● WHAT THE TASK REQUIRES
The data below is to be returned in full and exactly.

##### DATA SHOWN #####

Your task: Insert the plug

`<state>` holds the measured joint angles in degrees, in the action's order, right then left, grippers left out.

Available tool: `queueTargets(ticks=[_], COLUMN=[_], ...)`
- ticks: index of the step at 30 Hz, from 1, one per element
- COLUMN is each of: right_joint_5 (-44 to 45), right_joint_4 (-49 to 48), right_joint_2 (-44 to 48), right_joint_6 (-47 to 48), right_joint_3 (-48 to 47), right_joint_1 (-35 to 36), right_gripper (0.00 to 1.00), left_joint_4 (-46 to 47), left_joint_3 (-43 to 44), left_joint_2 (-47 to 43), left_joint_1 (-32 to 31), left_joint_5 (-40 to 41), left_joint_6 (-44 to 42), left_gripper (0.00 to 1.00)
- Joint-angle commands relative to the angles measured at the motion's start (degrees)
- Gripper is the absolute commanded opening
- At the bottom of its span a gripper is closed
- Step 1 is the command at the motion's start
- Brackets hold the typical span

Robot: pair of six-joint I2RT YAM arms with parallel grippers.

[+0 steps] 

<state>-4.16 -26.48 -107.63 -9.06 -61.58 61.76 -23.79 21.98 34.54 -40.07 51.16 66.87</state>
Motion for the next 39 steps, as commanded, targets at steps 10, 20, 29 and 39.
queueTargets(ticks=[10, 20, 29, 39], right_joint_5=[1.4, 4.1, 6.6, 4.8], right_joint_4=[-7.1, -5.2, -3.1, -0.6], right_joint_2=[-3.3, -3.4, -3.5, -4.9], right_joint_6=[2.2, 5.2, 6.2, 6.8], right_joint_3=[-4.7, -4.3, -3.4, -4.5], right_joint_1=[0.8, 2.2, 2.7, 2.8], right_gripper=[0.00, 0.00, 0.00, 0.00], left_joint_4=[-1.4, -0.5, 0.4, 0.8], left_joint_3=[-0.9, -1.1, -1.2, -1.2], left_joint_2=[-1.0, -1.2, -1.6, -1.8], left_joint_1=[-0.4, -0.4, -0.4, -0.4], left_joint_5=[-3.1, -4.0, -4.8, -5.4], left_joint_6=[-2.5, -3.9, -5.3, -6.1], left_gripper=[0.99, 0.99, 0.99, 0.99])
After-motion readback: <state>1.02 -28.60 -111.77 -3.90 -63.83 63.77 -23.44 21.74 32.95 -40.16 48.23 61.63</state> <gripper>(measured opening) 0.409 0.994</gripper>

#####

● ANSWER FOR THE TASK
Your task: Insert the plug

`<state>` holds the measured joint angles in degrees, in the action's order, right then left, grippers left out.

Available tool: `queueTargets(ticks=[_], COLUMN=[_], ...)`
- ticks: index of the step at 30 Hz, from 1, one per element
- COLUMN is each of: right_joint_5 (-44 to 45), right_joint_4 (-49 to 48), right_joint_2 (-44 to 48), right_joint_6 (-47 to 48), right_joint_3 (-48 to 47), right_joint_1 (-35 to 36), right_gripper (0.00 to 1.00), left_joint_4 (-46 to 47), left_joint_3 (-43 to 44), left_joint_2 (-47 to 43), left_joint_1 (-32 to 31), left_joint_5 (-40 to 41), left_joint_6 (-44 to 42), left_gripper (0.00 to 1.00)
- Joint-angle commands relative to the angles measured at the motion's start (degrees)
- Gripper is the absolute commanded opening
- At the bottom of its span a gripper is closed
- Step 1 is the command at the motion's start
- Brackets hold the typical span

Robot: pair of six-joint I2RT YAM arms with parallel grippers.

[+0 steps] 

<state>-4.16 -26.48 -107.63 -9.06 -61.58 61.76 -23.79 21.98 34.54 -40.07 51.16 66.87</state>
Motion for the next 39 steps, as commanded, targets at steps 10, 20, 29 and 39.
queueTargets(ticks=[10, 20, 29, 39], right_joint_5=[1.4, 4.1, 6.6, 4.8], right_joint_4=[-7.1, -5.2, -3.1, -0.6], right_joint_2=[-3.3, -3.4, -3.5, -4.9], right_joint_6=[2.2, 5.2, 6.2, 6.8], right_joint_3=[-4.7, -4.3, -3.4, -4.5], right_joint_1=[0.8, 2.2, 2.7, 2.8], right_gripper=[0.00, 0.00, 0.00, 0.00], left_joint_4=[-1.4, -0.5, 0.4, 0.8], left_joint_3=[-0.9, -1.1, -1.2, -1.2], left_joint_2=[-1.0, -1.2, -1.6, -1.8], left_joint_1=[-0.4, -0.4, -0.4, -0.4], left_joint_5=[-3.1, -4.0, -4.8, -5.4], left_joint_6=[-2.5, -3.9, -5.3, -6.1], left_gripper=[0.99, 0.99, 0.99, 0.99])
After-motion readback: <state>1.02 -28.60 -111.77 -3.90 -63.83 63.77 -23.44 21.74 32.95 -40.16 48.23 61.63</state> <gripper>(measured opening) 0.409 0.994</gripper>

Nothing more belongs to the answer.